Objective  To evaluate the effectiveness of medication therapy management (MTM) in patients with coronary heart disease (CHD) receiving home care.

Methods  A retrospective analysis was conducted on the data of CHD patients in the Department of Cardiology, The First Affiliated Hospital of Wenzhou Medical University from June 2023 to June 2024. According to different pharmaceutical service methods, patients were divided into a control group (receiving routine guidance) and a MTM group (adding MTM pharmaceutical services on the basis of routine medical care). The quality of life (SAQ score), medication adherence (MMAS-8 score), left ventricular function parameters (LVESD, and LVEDD, LVEF), serum NT pro BNP levels (NT-proBNP), major adverse cardiac events (MACE), and readmission were observed.
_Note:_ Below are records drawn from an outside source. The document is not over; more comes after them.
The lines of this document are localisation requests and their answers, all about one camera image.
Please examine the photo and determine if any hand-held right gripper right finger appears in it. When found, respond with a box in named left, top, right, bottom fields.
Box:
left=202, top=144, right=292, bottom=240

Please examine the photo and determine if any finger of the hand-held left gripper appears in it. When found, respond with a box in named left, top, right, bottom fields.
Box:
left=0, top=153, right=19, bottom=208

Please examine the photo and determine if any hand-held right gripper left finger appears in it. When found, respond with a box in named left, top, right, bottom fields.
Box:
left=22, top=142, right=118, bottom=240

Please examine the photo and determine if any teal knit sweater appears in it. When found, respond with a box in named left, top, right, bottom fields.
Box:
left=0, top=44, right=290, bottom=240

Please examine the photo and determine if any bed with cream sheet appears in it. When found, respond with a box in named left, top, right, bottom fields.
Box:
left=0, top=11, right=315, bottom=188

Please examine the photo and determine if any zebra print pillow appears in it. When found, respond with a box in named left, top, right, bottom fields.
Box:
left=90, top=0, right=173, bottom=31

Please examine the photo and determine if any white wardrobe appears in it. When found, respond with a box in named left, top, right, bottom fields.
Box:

Results  A total of 200 patients with CHD were included in the study, with 109 in the control group and 91 in the MTM group. After 3 months of intervention, the scores of various dimensions of the SAQ scale, MMAS-8 score, and LVEF level in the MTM group were significantly higher than those in the control group (P<0.05), and the proportion of high compliance increased significantly (P<0.05); The levels of LVESD, LVEDD, and NT-proBNP were significantly lower than those in the control group (P<0.05). The total incidence of MACE in the MTM group was lower than that in the control group (P<0.05), but the difference in readmission rate was not statistically significant (P>0.05).

Conclusion  MTM services significantly improve the quality of life, medication adherence, and cardiac function parameters in CHD patients, while reducing the incidence of MACE.